Visual display terminal (VDT) users and continued alcohol consumption were found to be more associated with DED in the persistent gout population than in the non-gout population. VDT use and continued alcohol consumption were the main lifestyle and symptom risk factors for DED in patients with gout for more than 10 years [20]. Visual display terminals, continued alcohol consumption, and reduced caffeine consumption are modifiable lifestyle factors that put gout and DED at increased risk. Reduced VDT use, reduced alcohol consumption or abstinence, and moderate coffee intake are effective in preventing the development of gout and DED.

Gout is a chronic progressive inflammatory arthritis with a high rate of comorbidity and disability. In recent years, the prevalence of gout has continued to increase, and the increasing number of gout patients has placed a tremendous burden on society and families, making breakthroughs in gout diagnosis and treatment urgent. DED is one of the most common chronic multifactorial ocular surface diseases with a high prevalence and complex pathogenesis. DED causes ocular discomfort and potential damage to the ocular surface, severely reducing patients' life treatment and work efficiency. Although the current evidence does not fully support the association between gout and DED, it is indisputable that many gout patients present with dry eye manifestations, which seriously affects the quality of life of gout patients. It has become urgent to clarify the association between gout and dry eye and the related pathophysiology and to find effective treatment options.

This is the first review to explore the correlation between gout and dry eye and related mechanisms. This review firstly summarizes the progress of research on the correlation between gout and dry eye, and although the correlation is not conclusive, the possible association between the two cannot be ignored.
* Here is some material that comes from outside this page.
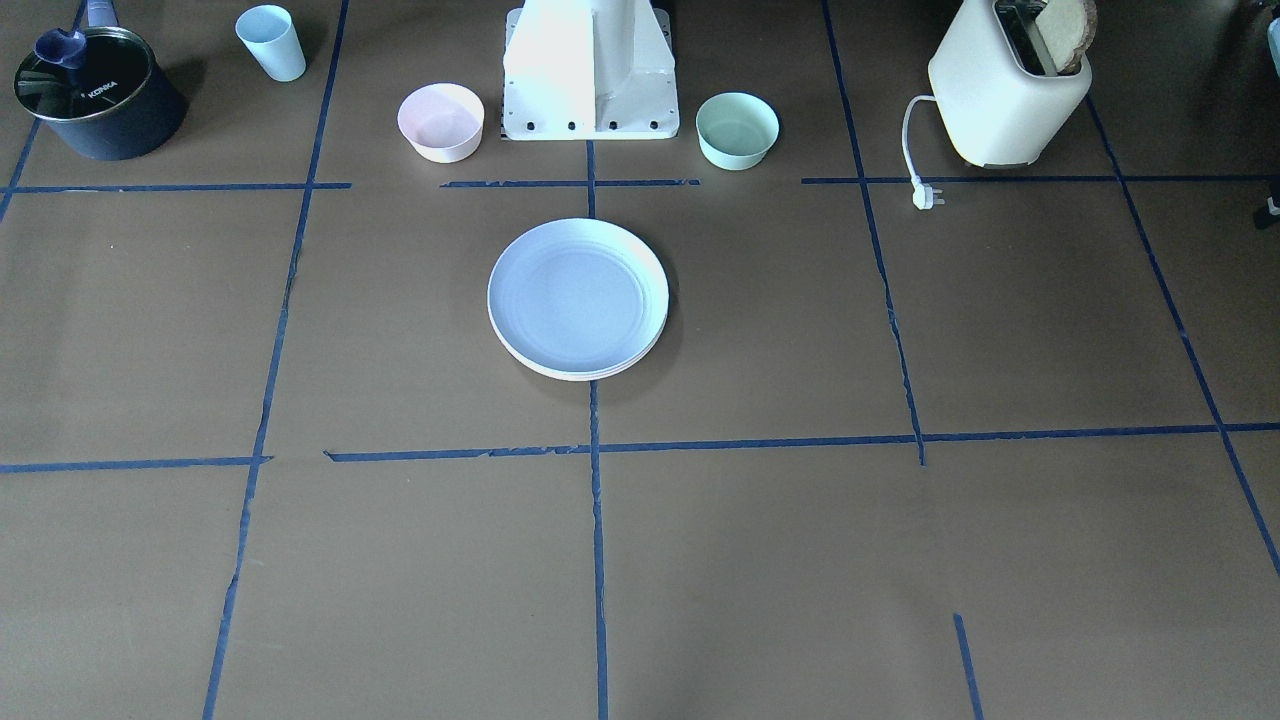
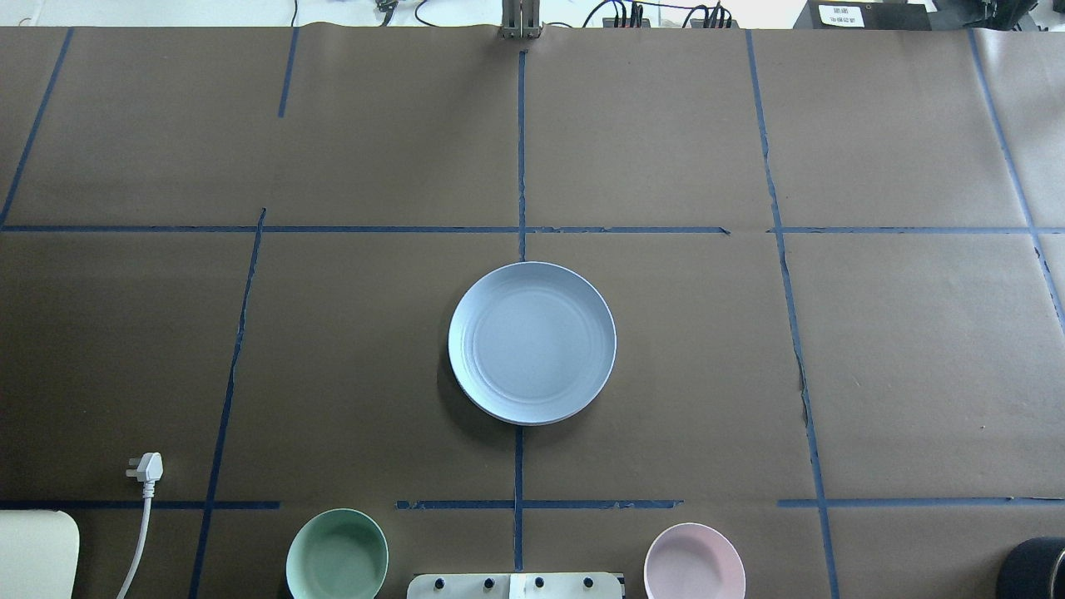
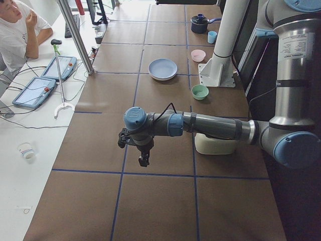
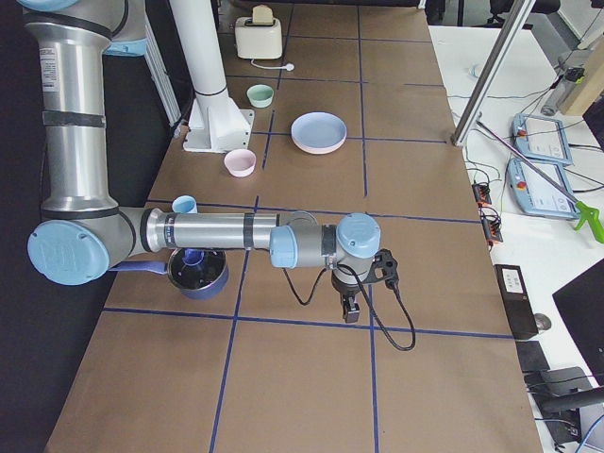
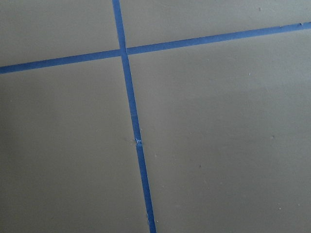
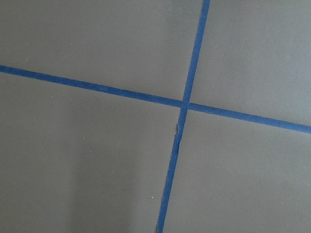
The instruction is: Stack three plates with pink and blue
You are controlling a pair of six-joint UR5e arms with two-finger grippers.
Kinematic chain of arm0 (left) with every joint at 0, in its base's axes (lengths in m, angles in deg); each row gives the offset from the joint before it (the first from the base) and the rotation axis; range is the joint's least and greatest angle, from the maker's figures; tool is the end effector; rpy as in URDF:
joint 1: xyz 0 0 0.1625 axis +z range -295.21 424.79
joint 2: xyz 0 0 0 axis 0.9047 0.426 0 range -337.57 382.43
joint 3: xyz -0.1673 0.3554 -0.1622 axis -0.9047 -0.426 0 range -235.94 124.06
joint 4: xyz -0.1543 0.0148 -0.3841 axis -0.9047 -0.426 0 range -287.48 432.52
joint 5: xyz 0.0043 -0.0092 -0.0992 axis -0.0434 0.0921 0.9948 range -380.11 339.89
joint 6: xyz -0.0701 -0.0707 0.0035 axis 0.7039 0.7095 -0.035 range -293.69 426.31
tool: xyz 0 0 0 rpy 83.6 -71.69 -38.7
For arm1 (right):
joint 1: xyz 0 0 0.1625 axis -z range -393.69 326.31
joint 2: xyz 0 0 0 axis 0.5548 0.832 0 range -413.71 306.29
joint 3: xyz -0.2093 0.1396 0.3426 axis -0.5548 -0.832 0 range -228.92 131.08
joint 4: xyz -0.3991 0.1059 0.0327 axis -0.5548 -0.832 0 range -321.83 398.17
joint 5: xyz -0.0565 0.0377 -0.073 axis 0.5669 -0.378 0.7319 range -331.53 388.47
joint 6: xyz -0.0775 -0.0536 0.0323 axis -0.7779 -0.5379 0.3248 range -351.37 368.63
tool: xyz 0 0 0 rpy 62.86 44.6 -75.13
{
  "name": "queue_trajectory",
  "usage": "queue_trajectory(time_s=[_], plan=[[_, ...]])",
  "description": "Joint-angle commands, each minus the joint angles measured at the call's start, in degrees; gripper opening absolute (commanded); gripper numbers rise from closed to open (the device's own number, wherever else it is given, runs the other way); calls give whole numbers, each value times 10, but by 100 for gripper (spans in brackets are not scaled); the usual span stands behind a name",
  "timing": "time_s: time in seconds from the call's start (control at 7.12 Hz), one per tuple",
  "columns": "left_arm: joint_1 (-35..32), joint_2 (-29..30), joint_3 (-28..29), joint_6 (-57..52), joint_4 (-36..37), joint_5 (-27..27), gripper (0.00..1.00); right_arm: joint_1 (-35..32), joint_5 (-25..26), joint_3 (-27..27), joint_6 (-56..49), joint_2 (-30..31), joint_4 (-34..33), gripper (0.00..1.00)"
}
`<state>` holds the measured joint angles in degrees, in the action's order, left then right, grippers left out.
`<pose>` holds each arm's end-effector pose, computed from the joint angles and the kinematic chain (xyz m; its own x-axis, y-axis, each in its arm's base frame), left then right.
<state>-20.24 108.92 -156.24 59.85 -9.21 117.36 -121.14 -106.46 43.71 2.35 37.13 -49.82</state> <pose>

Long-term and large-scale studies are still needed to evaluate whether dry eye is a common comorbidity of gout, whether gout is a risk factor for dry eye, and the pathophysiological mechanisms associated with both. Second, the molecular mechanisms associated with gout and dry eye were explored in terms of inflammatory mechanisms and oxidative stress, respectively, and it was found that similar inflammatory cytokines and inflammatory pathways seem to be involved and act through a complex network of factors to cause gout combined with dry eye, and inhibition of common or similar inflammatory pathways and inflammatory factors is a promising therapeutic target for gout combined with dry eye. Gout formation pathways and their intracellular responses leading to oxidative stress may be important factors in promoting the progression of dry eye. Then, reducing VDT use, alcohol consumption, and moderate coffee intake could be used for dry eye and gout prevention. Finally, early detection and treatment of dry eye in gout patients are crucial, and ophthalmic assessment can be used to improve early recognition and management of dry eye in gout patients, and regular eye examinations are recommended for long-term gout patients with a view to early detection of DED and prompt treatment.